In this case, Mayor Lois Frankel has launched a petition drive to weaken West Palm Beach’s 8-year mayoral term limit. Although her earlier trial balloons were shot down, she is attempting a desperate end run around rank-and-file West Palm Beach citizens who embrace the 8-year limits.
There is little doubt that voters love term limits. This is true nationally – a 2008 poll shows 83 percent generic support for the idea – but also in Florida where an April 2009 statewide poll showed 79 percent specifically favoring Florida’s 8-year limit on the state legislature. Here in Palm Beach County, 8-year term limits for the county commission won in 2002 with 70 percent of the vote. In fact, right now there is a citizen referendum campaign under way to enact term limits in Palm Beach Gardens!
I am tempted to quote Frankel regarding a downtown development she was pushing, "Why bother with a referendum when it’s widely accepted?"
There is only one reason, of course. Lois Frankel does not want to let go to the reins of power. Yes, she could run again for mayor later under West Palm Beach law. But she couldn’t do so now with all the exceptional powers of an incumbent in a strong mayor system.
That’s right, Mayor Frankel. And that is reason number one why we have 8-year term limits in this city!
Let’s review some of the reasons that West Palm Beach has 8-year term limits and why we should keep them:
In 1991, West Palm Beach followed other large and growing cities in adopting a strong-mayor system of government with term limits via voter referendum. This is a system where the elected mayor is given almost total administrative authority and a clear, wide range of political independence. As turnout is very small in local elections and the mayor has massive favors to grant to local interests, a strong mayor has enormous electoral advantage that largely detaches him or her from the will of the people. Hence term limits were included as a necessary limit of strong mayor power by ensuring regular, competitive elections.
Under any municipal system – but particularly under a strong mayor system -- term limits topple the local fiefdoms that develop through the natural merging of interests between incumbents and special interests.

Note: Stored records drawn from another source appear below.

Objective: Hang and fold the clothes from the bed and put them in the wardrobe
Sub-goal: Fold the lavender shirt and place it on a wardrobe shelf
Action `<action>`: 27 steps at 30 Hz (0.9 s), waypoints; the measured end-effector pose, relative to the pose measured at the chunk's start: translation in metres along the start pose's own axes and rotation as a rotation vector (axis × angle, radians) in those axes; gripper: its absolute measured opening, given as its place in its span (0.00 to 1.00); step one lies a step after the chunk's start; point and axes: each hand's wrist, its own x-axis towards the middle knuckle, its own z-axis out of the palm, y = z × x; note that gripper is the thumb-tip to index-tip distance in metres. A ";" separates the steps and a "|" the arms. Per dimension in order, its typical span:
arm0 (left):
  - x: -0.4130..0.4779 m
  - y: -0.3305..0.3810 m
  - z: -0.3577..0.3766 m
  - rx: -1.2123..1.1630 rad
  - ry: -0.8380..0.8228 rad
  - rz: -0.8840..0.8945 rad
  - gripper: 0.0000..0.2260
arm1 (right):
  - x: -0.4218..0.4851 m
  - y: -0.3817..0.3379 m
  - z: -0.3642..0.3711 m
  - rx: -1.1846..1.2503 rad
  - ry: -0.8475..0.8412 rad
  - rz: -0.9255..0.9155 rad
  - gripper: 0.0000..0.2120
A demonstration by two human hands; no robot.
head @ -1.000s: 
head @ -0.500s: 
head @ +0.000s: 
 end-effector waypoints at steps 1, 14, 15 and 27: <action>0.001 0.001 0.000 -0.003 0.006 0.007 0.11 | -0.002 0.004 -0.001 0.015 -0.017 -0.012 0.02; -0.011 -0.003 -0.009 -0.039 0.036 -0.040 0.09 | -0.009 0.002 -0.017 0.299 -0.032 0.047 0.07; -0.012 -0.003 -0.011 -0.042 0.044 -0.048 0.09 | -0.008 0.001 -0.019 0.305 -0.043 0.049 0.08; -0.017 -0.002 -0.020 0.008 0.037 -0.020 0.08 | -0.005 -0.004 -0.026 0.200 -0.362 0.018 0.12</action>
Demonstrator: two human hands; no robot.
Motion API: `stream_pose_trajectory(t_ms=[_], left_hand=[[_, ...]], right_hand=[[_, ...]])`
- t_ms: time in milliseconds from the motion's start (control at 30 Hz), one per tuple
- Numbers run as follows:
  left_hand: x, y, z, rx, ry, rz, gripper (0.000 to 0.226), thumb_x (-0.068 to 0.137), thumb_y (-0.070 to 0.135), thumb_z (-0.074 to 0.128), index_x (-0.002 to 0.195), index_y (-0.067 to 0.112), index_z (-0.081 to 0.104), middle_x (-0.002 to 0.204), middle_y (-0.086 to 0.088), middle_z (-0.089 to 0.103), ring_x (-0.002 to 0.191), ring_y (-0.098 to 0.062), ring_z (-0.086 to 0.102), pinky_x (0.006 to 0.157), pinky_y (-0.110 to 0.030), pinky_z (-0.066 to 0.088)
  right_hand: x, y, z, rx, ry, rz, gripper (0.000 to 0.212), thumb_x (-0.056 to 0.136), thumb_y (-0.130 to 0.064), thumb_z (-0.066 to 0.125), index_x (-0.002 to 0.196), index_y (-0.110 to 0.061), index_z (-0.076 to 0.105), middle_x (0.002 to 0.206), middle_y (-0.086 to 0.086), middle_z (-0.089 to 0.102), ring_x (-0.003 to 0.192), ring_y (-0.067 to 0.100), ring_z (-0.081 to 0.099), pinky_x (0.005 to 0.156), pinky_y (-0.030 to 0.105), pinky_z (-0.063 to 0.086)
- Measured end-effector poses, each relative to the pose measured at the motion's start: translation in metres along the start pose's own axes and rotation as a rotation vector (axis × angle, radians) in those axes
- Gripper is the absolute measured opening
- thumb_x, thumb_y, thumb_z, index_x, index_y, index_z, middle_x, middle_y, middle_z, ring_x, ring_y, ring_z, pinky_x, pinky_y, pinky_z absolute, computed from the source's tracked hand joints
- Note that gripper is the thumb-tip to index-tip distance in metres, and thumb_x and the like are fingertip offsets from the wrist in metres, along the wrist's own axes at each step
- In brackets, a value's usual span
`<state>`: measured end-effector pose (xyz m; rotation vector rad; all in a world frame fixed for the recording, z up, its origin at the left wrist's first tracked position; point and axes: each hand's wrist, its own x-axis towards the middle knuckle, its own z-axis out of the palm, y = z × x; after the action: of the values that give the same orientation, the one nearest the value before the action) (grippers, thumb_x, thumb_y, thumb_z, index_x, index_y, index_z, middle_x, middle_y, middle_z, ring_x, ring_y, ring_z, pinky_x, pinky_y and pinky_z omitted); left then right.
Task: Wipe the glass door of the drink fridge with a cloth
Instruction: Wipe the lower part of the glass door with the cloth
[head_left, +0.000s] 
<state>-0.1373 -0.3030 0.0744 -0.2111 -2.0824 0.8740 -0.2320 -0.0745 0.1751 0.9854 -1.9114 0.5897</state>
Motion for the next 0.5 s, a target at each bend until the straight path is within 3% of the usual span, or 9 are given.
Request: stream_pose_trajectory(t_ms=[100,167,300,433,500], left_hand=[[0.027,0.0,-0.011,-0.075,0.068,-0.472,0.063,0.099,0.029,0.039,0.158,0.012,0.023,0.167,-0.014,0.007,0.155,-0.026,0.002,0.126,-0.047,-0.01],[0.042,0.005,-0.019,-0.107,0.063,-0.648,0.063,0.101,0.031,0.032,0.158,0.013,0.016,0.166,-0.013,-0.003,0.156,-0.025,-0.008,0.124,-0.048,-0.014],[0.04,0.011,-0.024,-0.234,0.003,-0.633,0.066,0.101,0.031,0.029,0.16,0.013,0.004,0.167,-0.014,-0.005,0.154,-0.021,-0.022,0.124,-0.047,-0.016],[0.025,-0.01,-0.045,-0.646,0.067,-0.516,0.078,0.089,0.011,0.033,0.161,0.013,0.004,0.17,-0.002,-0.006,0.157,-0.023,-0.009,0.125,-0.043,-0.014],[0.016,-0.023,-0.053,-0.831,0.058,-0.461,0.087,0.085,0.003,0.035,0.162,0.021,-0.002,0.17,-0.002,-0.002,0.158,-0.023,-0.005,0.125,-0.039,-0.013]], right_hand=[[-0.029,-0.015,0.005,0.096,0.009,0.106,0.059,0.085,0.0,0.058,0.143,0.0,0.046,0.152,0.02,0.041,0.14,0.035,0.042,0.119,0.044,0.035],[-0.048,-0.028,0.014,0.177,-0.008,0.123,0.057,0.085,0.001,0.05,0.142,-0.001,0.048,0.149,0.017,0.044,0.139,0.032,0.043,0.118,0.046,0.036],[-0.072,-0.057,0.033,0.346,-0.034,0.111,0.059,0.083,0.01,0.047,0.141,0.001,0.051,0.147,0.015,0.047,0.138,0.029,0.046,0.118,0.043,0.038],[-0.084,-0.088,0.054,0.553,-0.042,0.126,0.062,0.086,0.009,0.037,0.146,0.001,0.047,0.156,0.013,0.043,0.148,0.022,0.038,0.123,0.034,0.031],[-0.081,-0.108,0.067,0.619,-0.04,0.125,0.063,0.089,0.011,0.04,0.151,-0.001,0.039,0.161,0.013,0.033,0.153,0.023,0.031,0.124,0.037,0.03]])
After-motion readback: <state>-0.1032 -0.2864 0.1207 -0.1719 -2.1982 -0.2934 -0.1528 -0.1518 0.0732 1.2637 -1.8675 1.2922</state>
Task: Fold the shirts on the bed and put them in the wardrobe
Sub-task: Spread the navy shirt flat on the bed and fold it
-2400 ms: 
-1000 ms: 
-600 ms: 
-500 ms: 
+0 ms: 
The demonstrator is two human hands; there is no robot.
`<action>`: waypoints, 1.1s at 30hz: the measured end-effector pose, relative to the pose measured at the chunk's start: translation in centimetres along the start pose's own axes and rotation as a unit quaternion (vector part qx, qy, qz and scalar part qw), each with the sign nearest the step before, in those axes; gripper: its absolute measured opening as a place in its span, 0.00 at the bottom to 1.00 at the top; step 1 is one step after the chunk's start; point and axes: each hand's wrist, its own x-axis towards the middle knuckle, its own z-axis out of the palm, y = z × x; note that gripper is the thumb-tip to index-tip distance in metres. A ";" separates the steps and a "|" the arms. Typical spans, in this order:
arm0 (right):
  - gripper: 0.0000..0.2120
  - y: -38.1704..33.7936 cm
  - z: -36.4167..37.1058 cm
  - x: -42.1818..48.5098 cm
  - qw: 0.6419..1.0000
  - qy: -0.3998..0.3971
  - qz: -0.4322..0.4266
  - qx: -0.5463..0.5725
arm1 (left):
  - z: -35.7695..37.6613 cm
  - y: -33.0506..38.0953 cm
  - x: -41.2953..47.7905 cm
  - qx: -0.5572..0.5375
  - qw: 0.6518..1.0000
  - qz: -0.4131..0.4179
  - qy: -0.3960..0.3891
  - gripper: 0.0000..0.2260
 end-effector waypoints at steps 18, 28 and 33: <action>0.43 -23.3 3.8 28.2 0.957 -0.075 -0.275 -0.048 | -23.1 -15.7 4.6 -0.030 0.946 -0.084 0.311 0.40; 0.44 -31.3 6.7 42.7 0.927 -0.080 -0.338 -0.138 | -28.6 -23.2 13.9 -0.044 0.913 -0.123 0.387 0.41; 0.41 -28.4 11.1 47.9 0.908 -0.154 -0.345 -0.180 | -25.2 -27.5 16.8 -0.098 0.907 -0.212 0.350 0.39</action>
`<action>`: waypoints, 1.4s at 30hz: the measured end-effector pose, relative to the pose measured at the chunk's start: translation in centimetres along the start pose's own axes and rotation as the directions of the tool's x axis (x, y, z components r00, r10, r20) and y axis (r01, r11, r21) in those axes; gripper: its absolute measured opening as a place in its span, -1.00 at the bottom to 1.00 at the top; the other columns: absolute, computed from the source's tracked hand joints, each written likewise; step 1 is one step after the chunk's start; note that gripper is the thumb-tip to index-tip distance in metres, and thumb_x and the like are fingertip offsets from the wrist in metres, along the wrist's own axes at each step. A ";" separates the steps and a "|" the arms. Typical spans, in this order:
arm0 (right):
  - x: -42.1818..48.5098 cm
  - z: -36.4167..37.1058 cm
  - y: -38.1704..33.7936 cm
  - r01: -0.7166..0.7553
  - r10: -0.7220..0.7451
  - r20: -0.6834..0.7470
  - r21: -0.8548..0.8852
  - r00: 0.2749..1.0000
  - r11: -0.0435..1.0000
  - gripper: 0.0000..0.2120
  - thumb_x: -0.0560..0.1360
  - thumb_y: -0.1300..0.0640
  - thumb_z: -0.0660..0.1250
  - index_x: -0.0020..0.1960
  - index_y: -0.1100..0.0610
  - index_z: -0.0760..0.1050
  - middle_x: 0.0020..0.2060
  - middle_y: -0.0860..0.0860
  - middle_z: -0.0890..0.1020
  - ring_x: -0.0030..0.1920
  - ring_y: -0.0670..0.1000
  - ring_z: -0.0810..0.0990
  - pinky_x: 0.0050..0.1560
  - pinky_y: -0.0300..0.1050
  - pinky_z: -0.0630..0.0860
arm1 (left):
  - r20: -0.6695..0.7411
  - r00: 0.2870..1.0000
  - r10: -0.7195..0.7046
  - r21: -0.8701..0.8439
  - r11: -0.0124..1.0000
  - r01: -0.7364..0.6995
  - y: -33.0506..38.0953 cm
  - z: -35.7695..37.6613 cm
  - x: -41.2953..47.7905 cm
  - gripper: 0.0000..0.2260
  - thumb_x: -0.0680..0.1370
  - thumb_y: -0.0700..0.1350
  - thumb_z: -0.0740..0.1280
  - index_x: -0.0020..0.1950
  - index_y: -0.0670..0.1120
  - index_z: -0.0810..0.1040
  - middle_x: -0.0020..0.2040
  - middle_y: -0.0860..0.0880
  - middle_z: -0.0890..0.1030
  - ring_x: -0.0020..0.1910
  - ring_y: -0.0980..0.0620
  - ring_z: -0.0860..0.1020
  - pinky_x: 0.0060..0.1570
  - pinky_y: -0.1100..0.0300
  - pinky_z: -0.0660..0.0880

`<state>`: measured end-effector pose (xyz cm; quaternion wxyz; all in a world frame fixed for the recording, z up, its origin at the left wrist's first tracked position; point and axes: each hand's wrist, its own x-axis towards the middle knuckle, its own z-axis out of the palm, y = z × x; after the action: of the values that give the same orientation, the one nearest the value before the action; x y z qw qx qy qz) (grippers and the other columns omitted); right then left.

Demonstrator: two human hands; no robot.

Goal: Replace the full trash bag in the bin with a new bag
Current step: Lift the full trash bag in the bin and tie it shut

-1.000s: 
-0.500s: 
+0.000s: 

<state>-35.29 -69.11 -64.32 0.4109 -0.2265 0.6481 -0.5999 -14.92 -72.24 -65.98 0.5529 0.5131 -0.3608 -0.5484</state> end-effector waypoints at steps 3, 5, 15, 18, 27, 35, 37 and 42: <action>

As cities grow and the leadership positions become more powerful, term limits are more important than ever. That is why 9 of the 10 largest cities in America have term limits.
Eight years is the traditional, time-tested American term limit for a good reason: A eight-year term balances the benefits of both experience and of rotation in office. Eight-year term limits are imposed on the President of the United States, Florida’s governor, the Florida legislature and the Palm Beach County Commission. What is the argument for exalting the mayor of West Palm Beach above all other politicians?
The strong mayor position in particular attracts careerists. It is, after all, a comfortable job, not just an opportunity for public service. For instance, in 2004, Mayor Frankel was awarded a 40% raise to today’s salary of $125,000. The paychecks come with some other considerable perks including: free health and dental care with no deductible, no premiums, no co-pays, no prescription drug costs and the ability to see any doctor with out additional cost; $400 per month car allowance; $420 per month ‘management incentive; life insurance and long-term care insurance; and a retirement plan.
Term limits are democratic. The strong mayor system was chosen to centralize power in order to move city projects forward, not to create a monarchy. Term limits ensure rotation in office, which necessarily introduces a broader range of experience and perspectives, permits greater citizen participation and broadens the circle of those with intimate knowledge of local government. It helps create a more engaged and informed local electorate.
Term limits discourage corruption. Corruption is highly correlated to tenure because secure tenure breeds the hubris and opportunity necessary for corruption to blossom. Not only that, but the closed, tight circle of a government without regular rotation is far less transparent – and hence less accountable – than a more open, term-limited one. This was a key reason why term limits for the Palm Beach County Commission was so important. Please note that the two most outspoken opponents of the 2002 campaign for county commission term limits – Mary McCarty and Warren Newell – are now in prison for corruption.